- **WHAT YOU ARE ASKED TO DO**
If a line below falls between the line with "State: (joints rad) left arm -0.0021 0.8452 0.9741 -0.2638" and the line with "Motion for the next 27", or is one of those two, output it exactly; output nothing else and no pictures.
RECORD EXCERPTS START
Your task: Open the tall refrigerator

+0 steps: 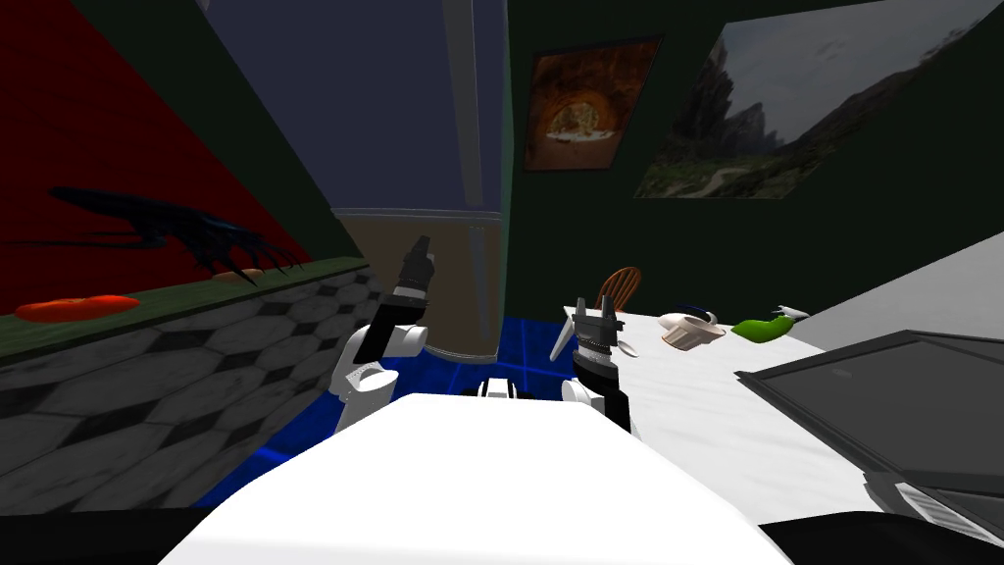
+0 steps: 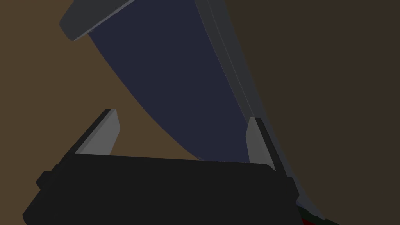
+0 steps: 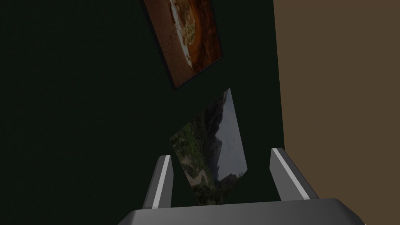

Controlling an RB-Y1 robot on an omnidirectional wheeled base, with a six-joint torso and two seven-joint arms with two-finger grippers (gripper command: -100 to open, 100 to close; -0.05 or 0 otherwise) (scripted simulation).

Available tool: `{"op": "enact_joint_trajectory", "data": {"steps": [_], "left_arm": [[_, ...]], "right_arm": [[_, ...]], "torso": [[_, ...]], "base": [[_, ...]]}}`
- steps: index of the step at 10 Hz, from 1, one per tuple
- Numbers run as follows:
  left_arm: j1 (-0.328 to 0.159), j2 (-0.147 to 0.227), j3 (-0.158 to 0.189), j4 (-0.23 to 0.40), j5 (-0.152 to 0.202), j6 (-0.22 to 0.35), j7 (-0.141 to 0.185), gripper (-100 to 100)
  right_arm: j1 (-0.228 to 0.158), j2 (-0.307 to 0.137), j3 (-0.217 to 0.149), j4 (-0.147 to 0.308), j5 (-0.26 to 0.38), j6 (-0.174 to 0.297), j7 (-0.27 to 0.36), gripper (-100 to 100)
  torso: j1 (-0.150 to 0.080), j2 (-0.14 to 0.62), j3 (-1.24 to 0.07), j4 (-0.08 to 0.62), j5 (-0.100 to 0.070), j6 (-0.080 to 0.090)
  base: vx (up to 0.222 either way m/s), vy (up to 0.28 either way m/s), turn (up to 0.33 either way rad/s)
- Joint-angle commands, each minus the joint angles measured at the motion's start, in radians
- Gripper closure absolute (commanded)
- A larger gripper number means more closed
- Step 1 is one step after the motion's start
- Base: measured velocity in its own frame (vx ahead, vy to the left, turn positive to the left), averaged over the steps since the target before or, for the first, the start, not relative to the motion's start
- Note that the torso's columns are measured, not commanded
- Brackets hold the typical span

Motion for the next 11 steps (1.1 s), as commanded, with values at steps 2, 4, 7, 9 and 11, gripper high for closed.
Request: {"op": "enact_joint_trajectory", "data": {"steps": [2,4,7,9,11], "left_arm": [[-0.109,-0.013,0.001,-0.009,-0.015,0.114,-0.005,-100],[-0.141,-0.017,0.001,-0.012,-0.018,0.159,-0.006,-100],[-0.205,-0.027,0.002,-0.015,-0.026,0.23,-0.009,-100],[-0.266,-0.039,0.002,-0.018,-0.034,0.289,-0.011,-100],[-0.298,-0.046,0.003,-0.019,-0.038,0.333,-0.012,-100]], "right_arm": [[0.0,0.0,0.0,0.0,0.0,0.0,0.0,0],[0.0,0.0,0.0,0.0,0.0,0.0,0.0,0],[0.0,0.0,0.0,0.0,0.0,0.0,0.0,0],[0.0,0.0,0.0,0.0,0.0,0.0,0.0,0],[0.0,0.0,0.0,0.0,0.0,0.0,0.0,0]], "torso": [[-0.002,-0.001,-0.001,0.0,-0.001,0.0],[-0.001,-0.001,0.0,0.0,0.0,0.0],[-0.001,0.0,0.0,0.0,0.0,0.0],[-0.002,-0.001,-0.001,0.0,-0.001,0.0],[-0.001,-0.001,0.0,0.0,0.0,0.0]], "base": [[0.037,-0.064,-0.001],[0.026,-0.046,0.0],[0.028,-0.042,0.0],[0.031,-0.054,0.0],[0.025,-0.041,-0.001]]}}
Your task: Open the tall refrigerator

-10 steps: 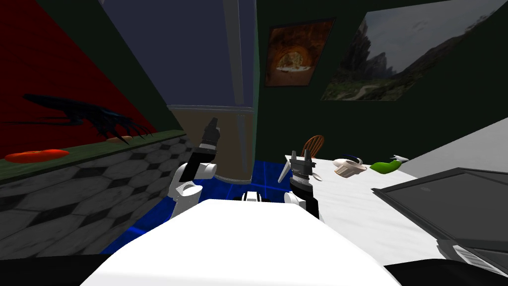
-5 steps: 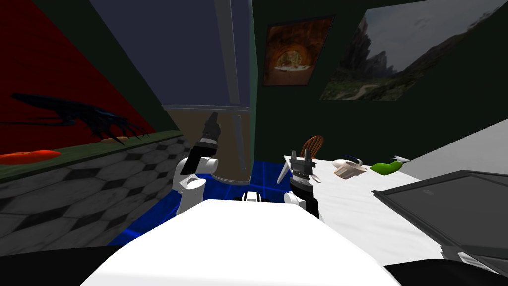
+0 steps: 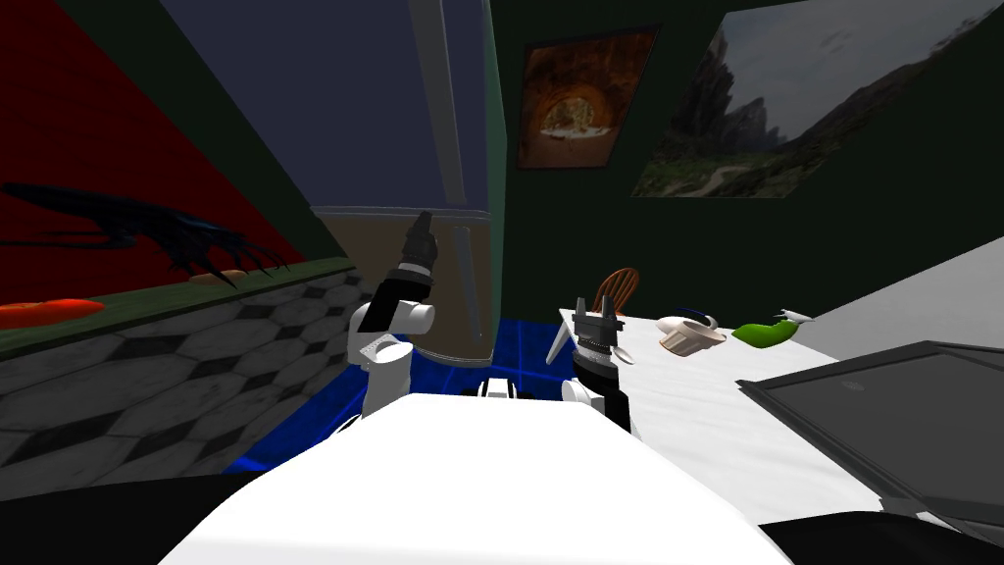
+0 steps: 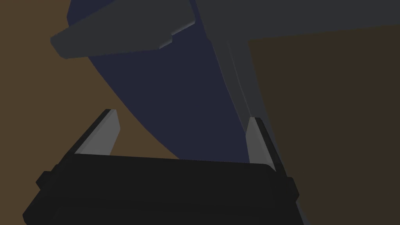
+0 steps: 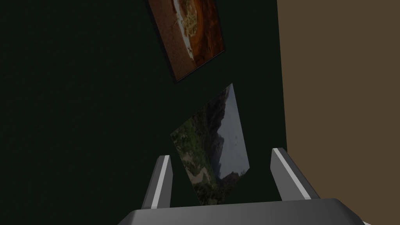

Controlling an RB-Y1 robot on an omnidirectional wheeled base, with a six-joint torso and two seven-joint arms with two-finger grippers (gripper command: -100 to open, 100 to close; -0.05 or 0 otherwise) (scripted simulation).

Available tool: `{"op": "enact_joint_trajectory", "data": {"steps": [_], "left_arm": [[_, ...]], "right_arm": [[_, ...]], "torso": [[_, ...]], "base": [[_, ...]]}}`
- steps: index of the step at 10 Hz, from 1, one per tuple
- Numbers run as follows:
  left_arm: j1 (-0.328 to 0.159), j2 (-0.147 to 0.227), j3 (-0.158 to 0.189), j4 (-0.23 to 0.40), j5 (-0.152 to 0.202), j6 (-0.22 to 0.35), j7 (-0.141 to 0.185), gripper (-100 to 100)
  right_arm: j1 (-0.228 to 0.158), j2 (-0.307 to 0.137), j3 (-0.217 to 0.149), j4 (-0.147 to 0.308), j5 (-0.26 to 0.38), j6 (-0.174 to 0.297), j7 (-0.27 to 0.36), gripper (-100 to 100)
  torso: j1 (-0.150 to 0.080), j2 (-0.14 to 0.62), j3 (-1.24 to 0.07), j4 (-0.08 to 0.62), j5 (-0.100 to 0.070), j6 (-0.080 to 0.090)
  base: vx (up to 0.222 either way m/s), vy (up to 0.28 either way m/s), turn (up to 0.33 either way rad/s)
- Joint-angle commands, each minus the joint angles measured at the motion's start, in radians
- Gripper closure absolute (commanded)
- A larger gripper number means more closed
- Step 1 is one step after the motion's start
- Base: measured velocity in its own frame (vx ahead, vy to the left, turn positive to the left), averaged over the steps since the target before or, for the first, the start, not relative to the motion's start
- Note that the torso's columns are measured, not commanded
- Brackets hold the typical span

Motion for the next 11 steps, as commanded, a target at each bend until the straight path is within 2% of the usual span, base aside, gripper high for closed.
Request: {"op": "enact_joint_trajectory", "data": {"steps": [1,5,8,11], "left_arm": [[-0.065,-0.011,0.003,-0.004,-0.005,0.073,-0.001,-100],[-0.171,-0.028,0.004,-0.011,-0.019,0.193,-0.005,-100],[-0.233,-0.043,0.005,-0.015,-0.026,0.264,-0.007,-100],[-0.281,-0.081,0.006,-0.019,-0.032,0.316,-0.009,-100]], "right_arm": [[0.0,0.0,0.0,0.0,0.0,0.0,0.0,0],[0.0,0.0,0.0,0.0,0.0,0.0,0.0,0],[0.0,0.0,0.0,0.0,0.0,0.0,0.0,0],[0.0,0.0,0.0,0.0,0.0,0.0,0.0,0]], "torso": [[0.0,0.0,0.0,0.0,0.0,0.0],[0.0,-0.001,0.0,0.0,0.0,0.0],[-0.004,0.0,-0.001,0.0,-0.003,0.003],[-0.011,-0.003,-0.003,0.0,-0.007,0.006]], "base": [[0.024,-0.055,-0.001],[0.036,-0.057,0.0],[0.021,-0.042,0.009],[0.015,-0.029,0.008]]}}
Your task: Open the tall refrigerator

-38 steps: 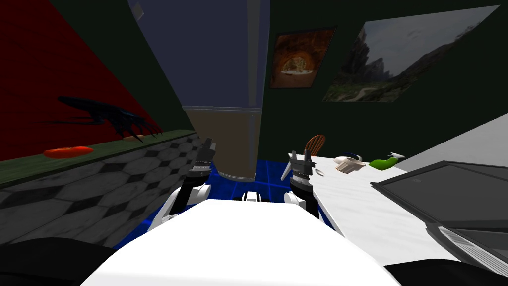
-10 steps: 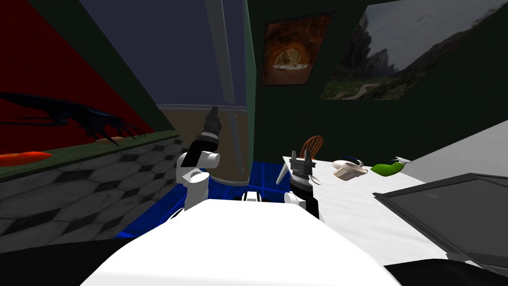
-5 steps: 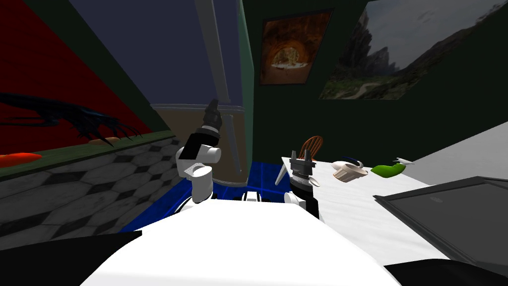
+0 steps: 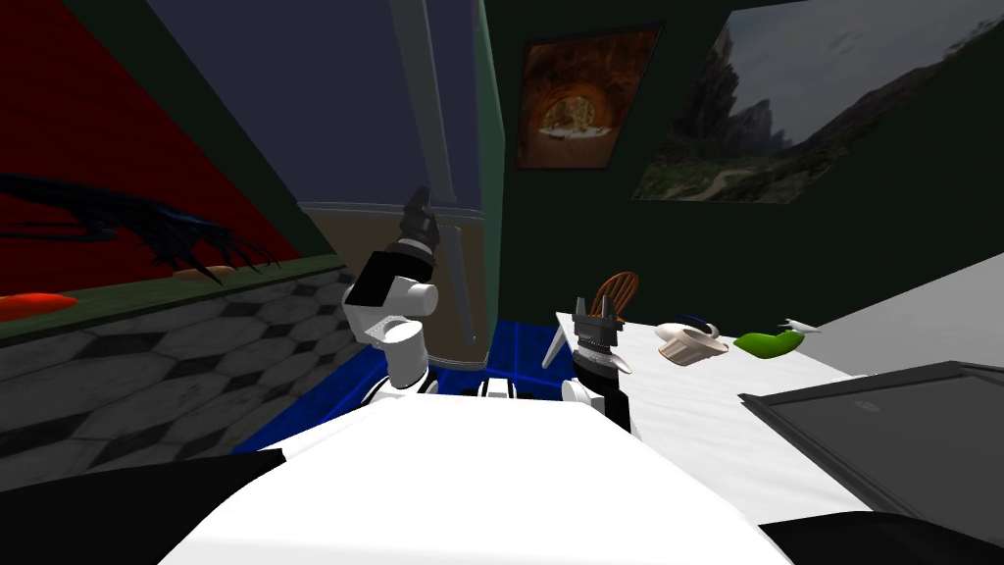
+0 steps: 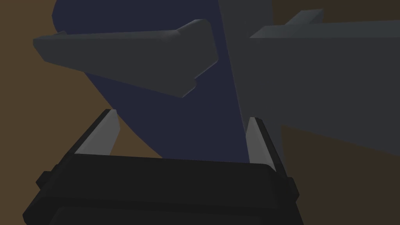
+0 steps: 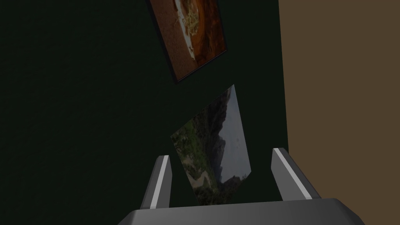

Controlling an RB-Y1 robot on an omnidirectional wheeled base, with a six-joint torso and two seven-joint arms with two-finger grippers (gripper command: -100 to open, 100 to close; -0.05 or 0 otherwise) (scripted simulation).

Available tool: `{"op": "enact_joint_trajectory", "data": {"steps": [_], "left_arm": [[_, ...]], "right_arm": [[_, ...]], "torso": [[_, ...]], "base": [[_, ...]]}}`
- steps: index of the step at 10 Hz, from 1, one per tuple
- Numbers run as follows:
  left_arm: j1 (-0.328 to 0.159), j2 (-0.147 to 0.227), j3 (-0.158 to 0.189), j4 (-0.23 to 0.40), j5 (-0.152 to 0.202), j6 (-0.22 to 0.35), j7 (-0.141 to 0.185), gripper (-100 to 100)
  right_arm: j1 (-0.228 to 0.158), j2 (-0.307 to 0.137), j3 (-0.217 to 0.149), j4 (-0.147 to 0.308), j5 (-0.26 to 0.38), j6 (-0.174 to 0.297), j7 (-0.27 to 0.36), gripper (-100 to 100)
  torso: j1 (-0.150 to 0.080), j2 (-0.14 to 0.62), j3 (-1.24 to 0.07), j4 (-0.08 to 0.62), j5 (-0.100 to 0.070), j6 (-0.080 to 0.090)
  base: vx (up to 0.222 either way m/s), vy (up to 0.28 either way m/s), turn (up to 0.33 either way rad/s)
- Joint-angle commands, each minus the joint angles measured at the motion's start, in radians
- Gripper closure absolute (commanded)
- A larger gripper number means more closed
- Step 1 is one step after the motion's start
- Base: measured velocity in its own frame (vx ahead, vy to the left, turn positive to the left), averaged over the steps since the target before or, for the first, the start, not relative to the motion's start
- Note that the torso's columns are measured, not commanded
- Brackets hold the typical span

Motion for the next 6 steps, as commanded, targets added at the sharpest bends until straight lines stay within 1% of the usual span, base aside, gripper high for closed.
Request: {"op": "enact_joint_trajectory", "data": {"steps": [1,2,3,6], "left_arm": [[-0.013,-0.014,0.001,-0.002,-0.003,0.018,-0.001,-100],[-0.038,-0.014,0.009,-0.009,-0.004,0.052,-0.003,-100],[-0.046,-0.014,0.011,-0.011,-0.004,0.062,-0.004,-100],[-0.096,-0.012,0.023,-0.022,-0.005,0.122,-0.007,-100]], "right_arm": [[0.0,0.0,0.0,0.0,0.0,0.0,0.0,0],[0.0,0.0,0.0,0.0,0.0,0.0,0.0,0],[0.0,0.0,0.0,0.0,0.0,0.0,0.0,0],[0.0,0.0,0.0,0.0,0.0,0.0,0.0,0]], "torso": [[-0.003,0.0,0.0,0.0,-0.001,0.001],[-0.001,0.0,0.0,0.0,0.0,0.0],[0.003,-0.001,0.0,-0.001,0.002,-0.002],[0.011,-0.001,0.0,-0.002,0.006,-0.005]], "base": [[-0.002,0.001,0.027],[0.024,0.025,0.034],[0.047,0.025,0.005],[0.058,0.035,-0.001]]}}
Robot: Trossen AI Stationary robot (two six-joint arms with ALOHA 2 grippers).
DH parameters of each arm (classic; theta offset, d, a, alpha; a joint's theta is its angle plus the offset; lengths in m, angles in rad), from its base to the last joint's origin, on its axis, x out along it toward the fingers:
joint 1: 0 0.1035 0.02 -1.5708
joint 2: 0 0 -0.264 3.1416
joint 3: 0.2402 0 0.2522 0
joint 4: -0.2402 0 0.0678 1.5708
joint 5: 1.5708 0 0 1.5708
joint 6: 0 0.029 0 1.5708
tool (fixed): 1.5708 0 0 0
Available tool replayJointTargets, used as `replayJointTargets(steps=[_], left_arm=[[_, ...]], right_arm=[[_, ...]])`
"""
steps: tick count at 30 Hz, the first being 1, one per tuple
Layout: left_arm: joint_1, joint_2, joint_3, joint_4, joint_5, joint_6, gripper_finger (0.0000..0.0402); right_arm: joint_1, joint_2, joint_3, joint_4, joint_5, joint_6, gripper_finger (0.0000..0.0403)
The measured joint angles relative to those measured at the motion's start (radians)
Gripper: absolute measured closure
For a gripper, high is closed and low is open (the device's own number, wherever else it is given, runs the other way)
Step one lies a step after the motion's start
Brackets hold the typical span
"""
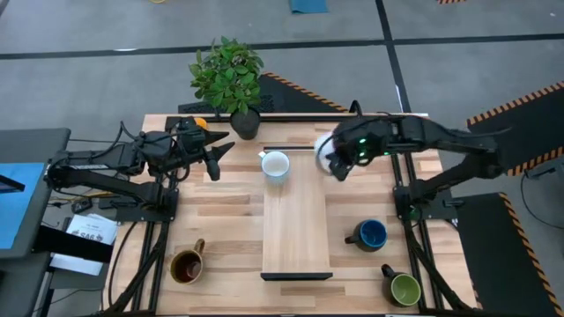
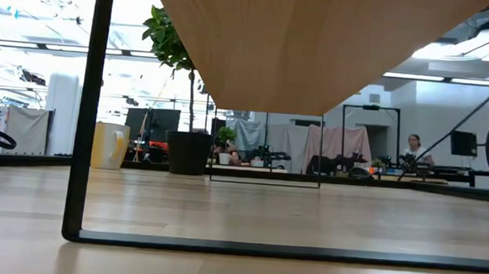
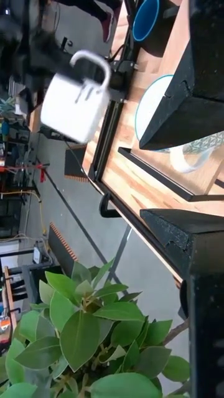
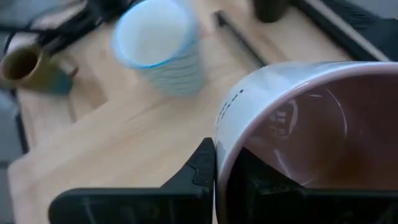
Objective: Place coffee mugs
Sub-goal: Put the white mug on the shelf
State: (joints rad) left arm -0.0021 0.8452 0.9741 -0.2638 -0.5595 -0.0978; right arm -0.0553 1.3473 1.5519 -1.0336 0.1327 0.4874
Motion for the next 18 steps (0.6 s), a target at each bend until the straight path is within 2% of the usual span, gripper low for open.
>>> replayJointTargets(steps=[8,13,18], left_arm=[[0.000,0.000,0.000,0.000,-0.002,-0.027,0.0253],[0.000,0.000,0.000,0.000,-0.002,-0.029,0.0253],[0.000,0.000,0.000,0.001,-0.002,-0.047,0.0253]], right_arm=[[0.078,0.230,0.153,-0.115,-0.065,-0.060,0.0358],[0.089,0.324,0.156,-0.161,-0.065,-0.070,0.0358],[0.087,0.362,0.157,-0.156,-0.062,-0.070,0.0358]])
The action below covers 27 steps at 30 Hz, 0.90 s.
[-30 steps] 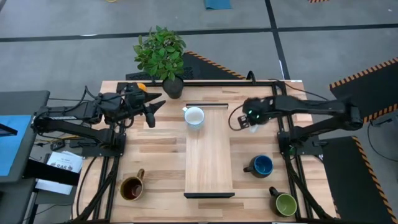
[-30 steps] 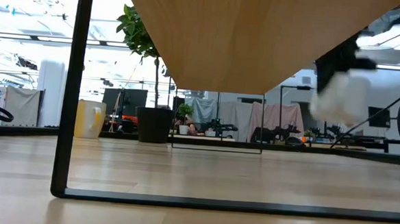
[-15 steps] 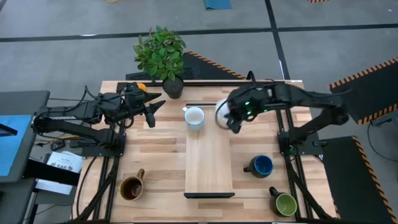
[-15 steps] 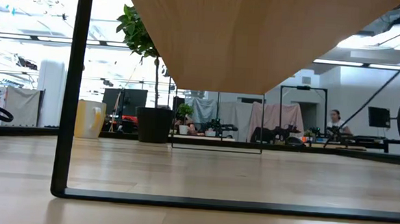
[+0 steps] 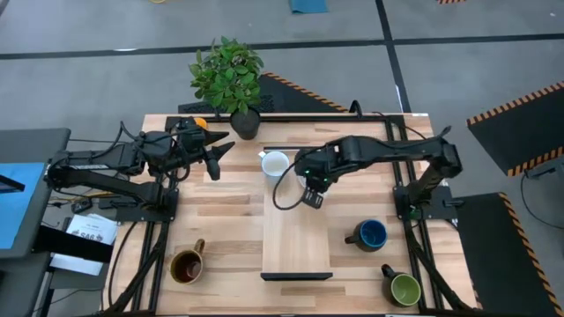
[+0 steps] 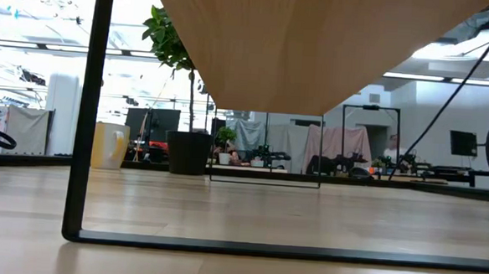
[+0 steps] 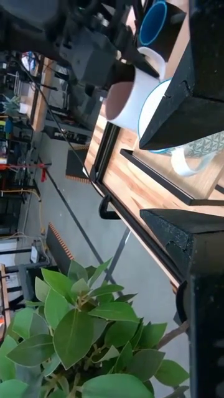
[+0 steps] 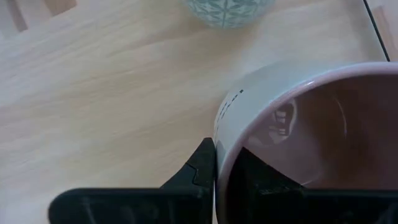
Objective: Place coffee mugs
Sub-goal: Put the white mug on the shelf, then put the blue mug on the shelf
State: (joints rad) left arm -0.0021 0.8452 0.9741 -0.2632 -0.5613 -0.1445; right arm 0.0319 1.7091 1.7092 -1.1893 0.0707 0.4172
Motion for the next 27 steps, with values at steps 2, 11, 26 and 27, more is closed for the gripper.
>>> replayJointTargets(steps=[2,11,26,27], left_arm=[[0.000,0.000,0.000,-0.001,0.000,-0.008,0.0253],[0.000,0.000,0.000,-0.001,0.000,-0.009,0.0253],[0.000,0.000,0.000,-0.001,-0.001,0.012,0.0253],[0.000,0.000,0.000,-0.001,-0.001,0.012,0.0253]], right_arm=[[0.000,-0.001,0.000,0.002,0.005,0.000,0.0358],[-0.019,-0.002,0.001,0.057,0.014,0.000,0.0298],[-0.035,-0.093,0.000,0.060,0.009,-0.005,0.0184],[-0.035,-0.111,0.000,0.061,0.010,-0.008,0.0184]])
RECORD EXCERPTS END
- **RESULT**
State: (joints rad) left arm -0.0021 0.8452 0.9741 -0.2638 -0.5595 -0.0978; right arm -0.0553 1.3473 1.5519 -1.0336 0.1327 0.4874
Motion for the next 18 steps (0.6 s), a target at each bend until the straight path is within 2% of the usual span, gripper low for open.
>>> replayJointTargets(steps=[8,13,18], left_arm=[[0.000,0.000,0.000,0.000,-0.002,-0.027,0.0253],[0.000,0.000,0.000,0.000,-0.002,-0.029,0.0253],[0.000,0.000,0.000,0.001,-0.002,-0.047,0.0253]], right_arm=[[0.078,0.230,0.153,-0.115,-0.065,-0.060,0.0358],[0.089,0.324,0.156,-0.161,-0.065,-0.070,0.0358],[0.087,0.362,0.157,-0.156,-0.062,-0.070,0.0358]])
The action below covers 27 steps at 30 Hz, 0.90 s.
[-30 steps] 
[-30 steps] 
[-15 steps] 
[-15 steps] 
[+0 steps] 
[+0 steps] 
[+0 steps] 
[+0 steps] 
Objective: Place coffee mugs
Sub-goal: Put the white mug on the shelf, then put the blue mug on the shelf
State: (joints rad) left arm -0.0021 0.8452 0.9741 -0.2632 -0.5613 -0.1445; right arm 0.0319 1.7091 1.7092 -1.1893 0.0707 0.4172
Motion for the next 27 steps, with values at steps 2, 11, 26 and 27, more is closed for the gripper.

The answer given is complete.